Leave the pictures out. Return all other data exactly.

[Items listed in a dataset]
■ ■ ■
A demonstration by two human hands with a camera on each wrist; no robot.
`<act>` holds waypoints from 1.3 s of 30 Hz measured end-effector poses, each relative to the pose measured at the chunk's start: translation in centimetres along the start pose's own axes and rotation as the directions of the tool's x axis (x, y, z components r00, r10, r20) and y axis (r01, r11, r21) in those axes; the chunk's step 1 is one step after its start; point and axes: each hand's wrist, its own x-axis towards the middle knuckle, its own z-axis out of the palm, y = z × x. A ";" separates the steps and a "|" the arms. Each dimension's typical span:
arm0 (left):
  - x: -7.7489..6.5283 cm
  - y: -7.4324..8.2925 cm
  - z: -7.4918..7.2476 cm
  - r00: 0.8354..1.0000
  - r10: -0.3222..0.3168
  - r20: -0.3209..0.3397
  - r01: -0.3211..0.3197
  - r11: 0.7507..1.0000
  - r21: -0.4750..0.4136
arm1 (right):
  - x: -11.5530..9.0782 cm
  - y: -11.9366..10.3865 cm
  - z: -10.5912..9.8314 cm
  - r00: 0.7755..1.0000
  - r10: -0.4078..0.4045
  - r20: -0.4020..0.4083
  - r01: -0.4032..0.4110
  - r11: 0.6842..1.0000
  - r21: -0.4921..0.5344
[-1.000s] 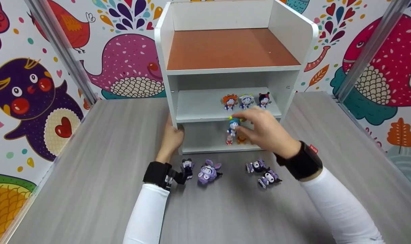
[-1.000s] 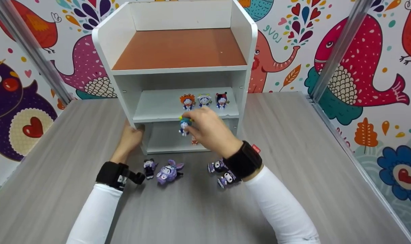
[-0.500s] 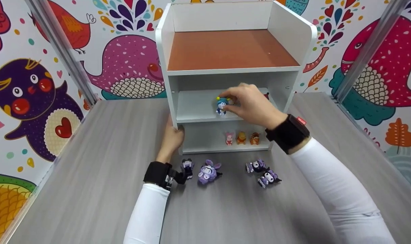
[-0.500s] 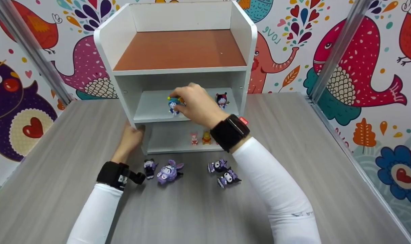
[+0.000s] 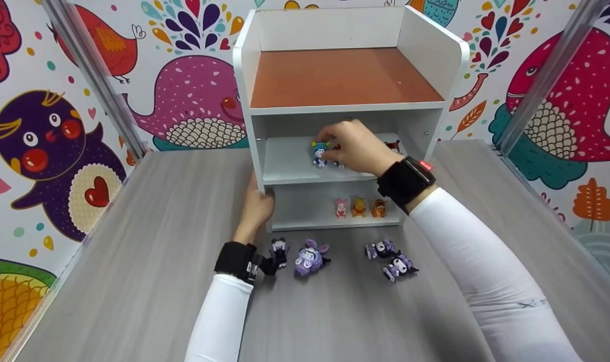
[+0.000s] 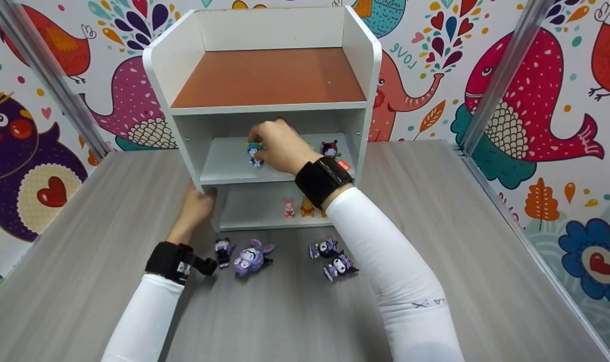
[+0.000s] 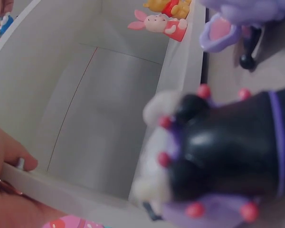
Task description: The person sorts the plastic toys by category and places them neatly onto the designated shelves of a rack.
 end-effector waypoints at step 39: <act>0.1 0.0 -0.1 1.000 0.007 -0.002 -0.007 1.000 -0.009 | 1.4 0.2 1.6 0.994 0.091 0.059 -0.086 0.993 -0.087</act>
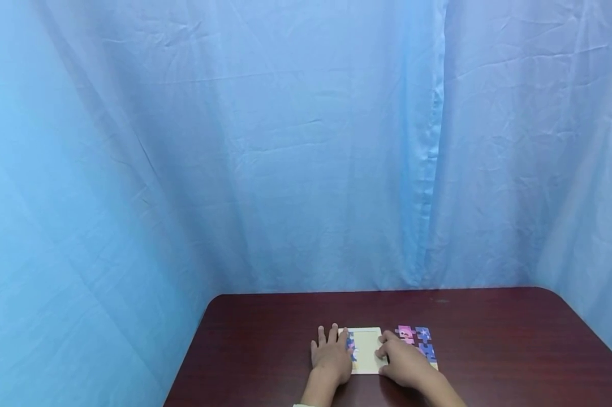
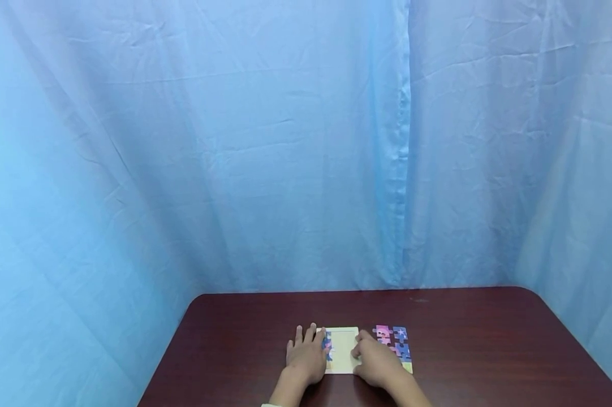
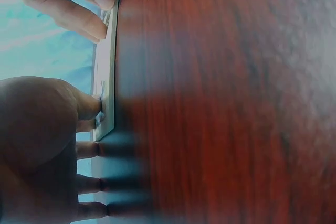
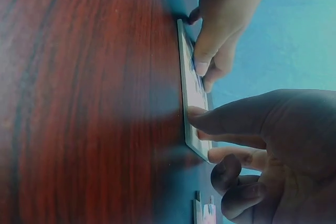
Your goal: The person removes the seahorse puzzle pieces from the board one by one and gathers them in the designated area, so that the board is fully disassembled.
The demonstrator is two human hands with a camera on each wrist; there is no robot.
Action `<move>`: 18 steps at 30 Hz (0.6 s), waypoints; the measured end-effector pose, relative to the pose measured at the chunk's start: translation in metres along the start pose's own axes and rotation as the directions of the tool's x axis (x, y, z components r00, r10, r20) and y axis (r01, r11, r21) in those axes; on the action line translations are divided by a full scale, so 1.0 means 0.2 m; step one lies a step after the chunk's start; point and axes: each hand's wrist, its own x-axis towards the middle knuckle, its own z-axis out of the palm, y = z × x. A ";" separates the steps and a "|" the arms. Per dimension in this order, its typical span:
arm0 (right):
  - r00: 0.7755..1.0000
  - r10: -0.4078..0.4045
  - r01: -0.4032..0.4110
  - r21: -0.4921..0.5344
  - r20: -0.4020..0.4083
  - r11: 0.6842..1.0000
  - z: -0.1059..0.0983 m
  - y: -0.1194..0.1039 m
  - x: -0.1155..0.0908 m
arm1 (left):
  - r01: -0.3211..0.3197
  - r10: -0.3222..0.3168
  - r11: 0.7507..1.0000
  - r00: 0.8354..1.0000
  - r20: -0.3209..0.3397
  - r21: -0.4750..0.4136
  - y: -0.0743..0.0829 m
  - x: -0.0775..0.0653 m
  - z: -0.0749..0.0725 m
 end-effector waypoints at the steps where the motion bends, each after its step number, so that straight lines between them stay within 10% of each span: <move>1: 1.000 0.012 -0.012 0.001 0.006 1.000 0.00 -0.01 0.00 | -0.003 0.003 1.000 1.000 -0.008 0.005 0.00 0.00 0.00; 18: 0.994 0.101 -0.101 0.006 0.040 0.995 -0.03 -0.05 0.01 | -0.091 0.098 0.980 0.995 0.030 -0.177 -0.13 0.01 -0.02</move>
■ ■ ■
**Exercise solution**
A demonstration by two human hands with a camera on each wrist; no robot.
`<act>` holds waypoints from 1.3 s of 30 Hz measured end-effector poses, each relative to the pose measured at the chunk's start: translation in centimetres along the start pose's own axes and rotation as the directions of the tool's x axis (x, y, z components r00, r10, r20) and y axis (r01, r11, r21) in those axes; the chunk's step 1 is one step after its start; point and axes: each hand's wrist, its own x-axis towards the middle knuckle, its own z-axis out of the palm, y = z × x. A ";" separates the steps and a "|" the arms. Each dimension's typical span:
arm0 (left):
  - x: -7.7489..6.5283 cm
  - y: -7.4324..8.2925 cm
  - z: -7.4918..7.2476 cm
  - r00: 0.8354..1.0000
  - r10: -0.3222..0.3168
  - r20: -0.3209..0.3397
  - r01: -0.3211..0.3197
  - r11: 0.7507..1.0000
  - r21: -0.4750..0.4136
arm1 (right):
  - x: -11.5530..9.0782 cm
  - y: -11.9366..10.3865 cm
  - z: -10.5912..9.8314 cm
  - r00: 0.7755..1.0000
  - r10: -0.4078..0.4045
  - r20: -0.4020..0.4083
  - r01: -0.4032..0.4110
  - r11: 0.6842..1.0000
  - r21: -0.4921..0.5344
[-1.000s] 
[-1.000s] 
[-0.500s] 
[-0.500s] 
[+0.000s] 
[+0.000s] 
[+0.000s] 
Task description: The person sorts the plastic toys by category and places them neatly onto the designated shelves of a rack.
 end-effector waypoints at step 39: <act>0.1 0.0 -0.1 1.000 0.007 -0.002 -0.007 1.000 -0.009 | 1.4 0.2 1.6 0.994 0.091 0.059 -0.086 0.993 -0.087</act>
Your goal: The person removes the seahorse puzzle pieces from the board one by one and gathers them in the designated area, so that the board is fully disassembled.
The demonstrator is two human hands with a camera on each wrist; there is no robot.
Action `<move>`: 18 steps at 30 Hz (0.6 s), waypoints; the measured end-effector pose, relative to the pose measured at the chunk's start: translation in metres along the start pose's own axes and rotation as the directions of the tool's x axis (x, y, z components r00, r10, r20) and y axis (r01, r11, r21) in those axes; on the action line translations are divided by a full scale, so 1.0 means 0.2 m; step one lies a step after the chunk's start; point and axes: each hand's wrist, its own x-axis towards the middle knuckle, its own z-axis out of the palm, y = z × x. A ";" separates the steps and a "|" the arms. Per dimension in this order, its typical span:
arm0 (right):
  - r00: 0.7755..1.0000
  - r10: -0.4078..0.4045
  - r01: -0.4032..0.4110
  - r21: -0.4921..0.5344
  - r20: -0.4020..0.4083
  - r11: 0.6842..1.0000
  - z: -0.1059..0.0983 m
  - y: -0.1194..0.1039 m
  - x: -0.1155..0.0908 m
arm1 (left):
  - r01: -0.3211..0.3197
  - r10: -0.3222..0.3168
  - r11: 0.7507..1.0000
  - r00: 0.8354..1.0000
  - r20: -0.3209..0.3397
  - r21: -0.4750..0.4136
  - y: -0.0743..0.0829 m
  - x: -0.0775..0.0653 m
  - z: -0.0749..0.0725 m
 end-effector waypoints at the steps where the motion bends, each after its step number, so that straight lines between them stay within 10% of each span: <move>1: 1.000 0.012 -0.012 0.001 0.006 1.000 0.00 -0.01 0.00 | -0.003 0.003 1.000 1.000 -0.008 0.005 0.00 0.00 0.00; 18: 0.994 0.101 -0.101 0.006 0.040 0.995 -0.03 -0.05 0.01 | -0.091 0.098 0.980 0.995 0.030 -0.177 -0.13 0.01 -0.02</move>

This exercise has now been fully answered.